結合上述體外細胞模型、網絡藥理學預測結果可知：a.與非酯型兒茶素相比，酯型兒茶素與關鍵靶蛋白的結合能力更強、作用靶點更多，體外抗炎、抗腫瘤活性更強，Fechtner 等[38]研究同樣發現，酯型兒茶素EGCG 對人類風濕性關節炎滑膜成纖維細胞、鼻粘膜成纖維細胞和A549 支氣管上皮細胞[39]的體外抗炎活性強于非酯型兒茶素EGC、EC、C；Kinjo等[10]亦指出，D 環沒食子酰基能夠增強兒茶素對人胃癌細胞MK-1 的抑制活性。酯型兒茶素與關鍵抗炎、抗癌靶蛋白具有更強的結合能力，與其具有更多的羥基，更易與靶蛋白形成氫鍵有關，陳榆[40]指出酯型兒茶素（EGCG 和ECG）較非酯型兒茶素（EC 和EGC）與黃嘌呤氧化酶的催化活性中心有更多π-π 疏水相互作用力和氫鍵作用，說明酯型兒茶素與其結合的作用更強，從而阻礙底物黃嘌呤進入活性位點，起到競爭性抑制，進而阻礙黃嘌呤氧化成尿酸。b.兒茶酚型兒茶素的抗炎、抗癌靶點較焦酚型更多，與關鍵靶蛋白的結合能力更強。但焦酚型兒茶素的體外抗炎、抗癌活性更強，提示了除作用靶點數目及與IL6、TNF、AKT1 的結合能力外，存在其他因素調控B 環對兒茶素抗炎、抗癌活性的影響。雷志偉等在比較兒茶素及其類似物抗流感病毒活性的構效關系時發現，多酚B 環羥基的數目并非與其抗病毒活性呈正相關，B 環的多羥基結構會引起空間位阻，不利于兒茶素活性的發揮[41]。此外，Babich 等[20]發現B 環的鄰苯三酚結構可能會削弱酯型兒茶素對口腔腫瘤細胞HSC-2 的增殖抑制作用，這種現象可能與不同結構兒茶素的親疏水性差異有關[19]，沒食子酰基能夠提高兒茶素的疏水性，增強其與細胞膜的磷脂雙分子層結合[14,42-43]，但B 環的鄰苯三酚結構卻降低了兒茶素與磷脂雙分子層的親和力[44]。c.反式兒茶素與IL6 的結合能力較順式構象更強，抗炎活性更突出。本課題組前期研究發現，GCG 對LPS 誘導的RAW264.7 細胞產生NO 的抑制作用強于EGCG，但后者對NO 合成酶（nitric oxide synthase，iNOS）的蛋白及mRNA 表達、腫瘤壞死因子-α（tumor necrosis factor-alpha，TNF-α）、IL6 的分泌等的抑制作用均強于GCG[45]，提示了GCG 可能通過調控iNOS、TNF-α、IL6 以外的其他靶點抑制NO 的產生。

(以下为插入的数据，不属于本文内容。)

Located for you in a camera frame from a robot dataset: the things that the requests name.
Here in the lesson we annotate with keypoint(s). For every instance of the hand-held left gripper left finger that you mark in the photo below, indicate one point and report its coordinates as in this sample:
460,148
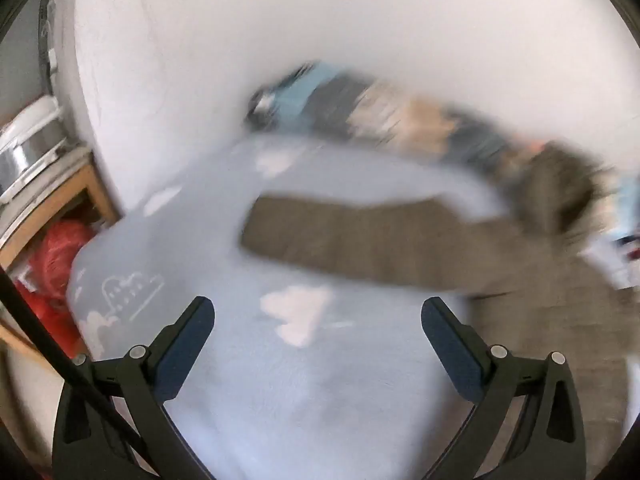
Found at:
185,350

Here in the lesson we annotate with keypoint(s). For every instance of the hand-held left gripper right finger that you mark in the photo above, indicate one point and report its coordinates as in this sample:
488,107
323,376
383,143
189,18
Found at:
452,355

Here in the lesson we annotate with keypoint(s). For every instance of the olive quilted puffer jacket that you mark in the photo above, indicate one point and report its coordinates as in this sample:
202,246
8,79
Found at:
350,240

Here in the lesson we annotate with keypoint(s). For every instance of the light blue cloud bed sheet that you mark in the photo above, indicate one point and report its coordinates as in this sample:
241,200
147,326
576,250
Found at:
280,400

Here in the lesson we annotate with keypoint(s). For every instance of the red plastic bag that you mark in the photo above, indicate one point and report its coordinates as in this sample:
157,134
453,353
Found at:
55,260

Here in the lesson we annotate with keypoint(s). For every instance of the wooden shelf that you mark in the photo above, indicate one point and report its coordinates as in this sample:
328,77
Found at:
95,185

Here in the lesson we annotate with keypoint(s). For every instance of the silver metal container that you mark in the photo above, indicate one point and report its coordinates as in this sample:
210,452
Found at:
30,155

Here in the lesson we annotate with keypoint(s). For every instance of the patchwork printed quilt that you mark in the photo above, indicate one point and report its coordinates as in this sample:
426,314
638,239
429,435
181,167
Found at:
350,100

Li等[46]研究發現，EGCG 抑制LPS 誘導的脂肪細胞3T3-L1 產生單核細胞趨化蛋白-1（monocyte chemotactic protein-1，MCP-1）產生的作用強于GCG，但二者對炎癥因子白細胞介素-6（interleukin-6，IL6）、活化的B 細胞核因子κ-輕鏈增強子（nuclear factor kappa-light-chain-enhancer of activated B cells，NFκB）的抑制作用相當。這些結果表明，順/反式兒茶素的抗炎活性可能因模型不同而存在差異，且可能通過多種途徑調控抗炎活性的發揮。

3 結論

本研究利用體外小鼠巨噬細胞RAW264.7 炎癥模型和人結腸癌細胞HCT116 癌癥模型，結合網絡藥理學和分子對接技術，分析發現EGCG 等8 種兒茶素均具有較強的體外抗炎、抗癌活性，但其功能活性因分子結構不同而異。其中，兒茶素分子結構中B 環的鄰苯三酚結構、D 環沒食子酰基與C 環C2、C3的反式構象更有利于兒茶素體外抗炎、抗癌活性的發揮，但B 環的鄰苯三酚結構與D 環沒食子酰基之間可能具有拮抗效應。8 種兒茶素較強的體外抗炎、抗癌活性得益于其與多靶點的相互作用，D 環沒食子酰基和B 環兒茶酚型結構能夠增強兒茶素與IL6、TNF 及AKT1 等多個炎癥、癌癥靶點的調控與相互作用，從而促進兒茶素體外抗炎、抗癌活性的發揮。本研究探究的兒茶素抗炎、抗癌構效關系及其作用機制的預測結果，為未來利用細胞、動物模型等深入研究兒茶素功能活性的構效機制提供了前期的理論研究基礎。